Exercise goal: Every line in the data below that includes "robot" belongs in the answer, copied as it stands.

Data records:
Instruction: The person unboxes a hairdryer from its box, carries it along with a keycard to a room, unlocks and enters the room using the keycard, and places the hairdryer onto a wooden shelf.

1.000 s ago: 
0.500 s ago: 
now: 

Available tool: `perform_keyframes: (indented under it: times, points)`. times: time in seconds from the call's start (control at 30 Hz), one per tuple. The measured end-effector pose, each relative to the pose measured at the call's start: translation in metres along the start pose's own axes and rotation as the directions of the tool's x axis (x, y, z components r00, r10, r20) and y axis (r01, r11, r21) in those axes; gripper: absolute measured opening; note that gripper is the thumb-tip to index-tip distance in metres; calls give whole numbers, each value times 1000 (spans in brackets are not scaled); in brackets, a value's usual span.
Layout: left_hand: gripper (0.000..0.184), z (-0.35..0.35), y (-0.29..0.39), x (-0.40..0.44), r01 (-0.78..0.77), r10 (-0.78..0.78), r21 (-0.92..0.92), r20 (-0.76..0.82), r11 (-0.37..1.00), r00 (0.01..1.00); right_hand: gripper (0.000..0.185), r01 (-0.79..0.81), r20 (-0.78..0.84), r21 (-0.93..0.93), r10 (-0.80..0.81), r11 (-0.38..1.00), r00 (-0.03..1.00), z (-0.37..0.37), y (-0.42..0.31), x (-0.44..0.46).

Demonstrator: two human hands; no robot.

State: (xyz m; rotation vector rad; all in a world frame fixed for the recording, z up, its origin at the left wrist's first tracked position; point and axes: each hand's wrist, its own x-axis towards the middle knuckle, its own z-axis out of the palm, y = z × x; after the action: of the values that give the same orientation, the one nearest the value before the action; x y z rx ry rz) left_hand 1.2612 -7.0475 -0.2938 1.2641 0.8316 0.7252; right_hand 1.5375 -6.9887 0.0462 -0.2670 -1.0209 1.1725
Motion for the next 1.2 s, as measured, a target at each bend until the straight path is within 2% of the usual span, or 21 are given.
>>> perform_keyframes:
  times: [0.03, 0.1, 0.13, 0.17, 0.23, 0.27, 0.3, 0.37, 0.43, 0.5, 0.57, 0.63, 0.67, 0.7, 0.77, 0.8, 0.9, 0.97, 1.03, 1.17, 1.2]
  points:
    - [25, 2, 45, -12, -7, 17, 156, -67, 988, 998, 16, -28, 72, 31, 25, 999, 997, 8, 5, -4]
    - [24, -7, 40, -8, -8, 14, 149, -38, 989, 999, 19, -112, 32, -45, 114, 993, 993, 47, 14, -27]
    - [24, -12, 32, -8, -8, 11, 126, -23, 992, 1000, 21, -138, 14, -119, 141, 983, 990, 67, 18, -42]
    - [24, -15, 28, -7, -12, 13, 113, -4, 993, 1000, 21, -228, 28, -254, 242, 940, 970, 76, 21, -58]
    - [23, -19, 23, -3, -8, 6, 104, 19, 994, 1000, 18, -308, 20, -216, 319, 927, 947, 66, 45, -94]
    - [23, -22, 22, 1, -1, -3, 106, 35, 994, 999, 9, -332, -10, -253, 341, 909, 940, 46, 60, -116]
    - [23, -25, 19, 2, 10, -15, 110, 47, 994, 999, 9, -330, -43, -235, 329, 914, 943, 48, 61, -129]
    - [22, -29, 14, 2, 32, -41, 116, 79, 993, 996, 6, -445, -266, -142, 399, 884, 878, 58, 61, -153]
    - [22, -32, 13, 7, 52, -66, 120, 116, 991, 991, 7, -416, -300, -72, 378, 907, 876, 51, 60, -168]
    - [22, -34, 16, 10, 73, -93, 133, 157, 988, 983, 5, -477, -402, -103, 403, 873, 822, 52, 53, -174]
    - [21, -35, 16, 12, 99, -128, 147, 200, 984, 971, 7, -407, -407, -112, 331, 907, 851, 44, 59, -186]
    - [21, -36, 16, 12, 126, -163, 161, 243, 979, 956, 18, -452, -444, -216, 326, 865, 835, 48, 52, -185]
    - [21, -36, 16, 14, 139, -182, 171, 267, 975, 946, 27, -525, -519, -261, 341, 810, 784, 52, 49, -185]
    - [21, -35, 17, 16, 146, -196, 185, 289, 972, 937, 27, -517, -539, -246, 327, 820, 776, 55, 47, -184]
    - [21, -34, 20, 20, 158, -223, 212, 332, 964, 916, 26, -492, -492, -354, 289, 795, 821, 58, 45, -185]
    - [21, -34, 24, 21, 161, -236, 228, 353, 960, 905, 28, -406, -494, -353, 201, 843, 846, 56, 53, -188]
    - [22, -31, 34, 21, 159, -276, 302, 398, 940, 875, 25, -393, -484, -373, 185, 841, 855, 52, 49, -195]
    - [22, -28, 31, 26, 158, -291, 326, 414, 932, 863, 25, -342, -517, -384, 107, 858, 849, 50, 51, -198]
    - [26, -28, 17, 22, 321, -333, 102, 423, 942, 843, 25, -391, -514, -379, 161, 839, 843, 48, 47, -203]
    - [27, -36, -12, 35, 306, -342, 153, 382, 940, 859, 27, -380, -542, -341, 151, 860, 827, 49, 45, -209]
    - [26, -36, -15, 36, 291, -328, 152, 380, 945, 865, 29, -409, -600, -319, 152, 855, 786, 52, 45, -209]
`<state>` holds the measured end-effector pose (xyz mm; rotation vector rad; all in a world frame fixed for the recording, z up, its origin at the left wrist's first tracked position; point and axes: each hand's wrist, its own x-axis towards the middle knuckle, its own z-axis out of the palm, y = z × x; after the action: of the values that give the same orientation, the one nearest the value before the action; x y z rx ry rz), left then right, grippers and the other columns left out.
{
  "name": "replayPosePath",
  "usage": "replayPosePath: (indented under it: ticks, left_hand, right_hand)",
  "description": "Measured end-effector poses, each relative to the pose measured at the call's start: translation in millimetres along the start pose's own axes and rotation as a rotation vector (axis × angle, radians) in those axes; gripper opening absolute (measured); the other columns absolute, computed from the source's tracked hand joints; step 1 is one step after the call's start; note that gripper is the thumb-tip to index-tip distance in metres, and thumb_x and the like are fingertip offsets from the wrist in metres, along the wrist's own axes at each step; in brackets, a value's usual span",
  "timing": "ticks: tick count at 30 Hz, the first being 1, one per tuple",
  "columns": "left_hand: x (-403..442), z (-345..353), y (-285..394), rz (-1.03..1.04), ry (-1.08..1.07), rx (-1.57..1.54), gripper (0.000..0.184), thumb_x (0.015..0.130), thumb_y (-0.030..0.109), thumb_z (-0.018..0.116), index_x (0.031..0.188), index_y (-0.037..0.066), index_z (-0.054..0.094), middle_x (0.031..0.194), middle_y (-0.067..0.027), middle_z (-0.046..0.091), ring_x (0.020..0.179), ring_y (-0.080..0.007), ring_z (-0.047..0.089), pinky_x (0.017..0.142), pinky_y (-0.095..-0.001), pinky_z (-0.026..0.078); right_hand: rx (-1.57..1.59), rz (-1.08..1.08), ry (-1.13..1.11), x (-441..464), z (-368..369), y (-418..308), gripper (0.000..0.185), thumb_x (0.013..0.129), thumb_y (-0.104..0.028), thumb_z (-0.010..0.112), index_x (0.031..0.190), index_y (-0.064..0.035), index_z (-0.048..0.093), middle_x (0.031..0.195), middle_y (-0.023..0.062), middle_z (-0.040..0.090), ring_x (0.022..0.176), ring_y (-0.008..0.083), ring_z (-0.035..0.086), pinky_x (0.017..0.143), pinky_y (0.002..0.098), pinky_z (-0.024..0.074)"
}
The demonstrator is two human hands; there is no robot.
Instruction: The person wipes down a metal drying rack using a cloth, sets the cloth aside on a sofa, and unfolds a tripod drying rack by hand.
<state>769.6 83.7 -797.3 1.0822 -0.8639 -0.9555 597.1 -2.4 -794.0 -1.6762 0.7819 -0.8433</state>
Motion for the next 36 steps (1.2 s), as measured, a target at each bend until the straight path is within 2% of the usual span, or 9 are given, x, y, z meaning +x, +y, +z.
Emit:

Response:
Demonstrator: two human hands; no robot.
The demonstrator is two human hands; there is no robot.

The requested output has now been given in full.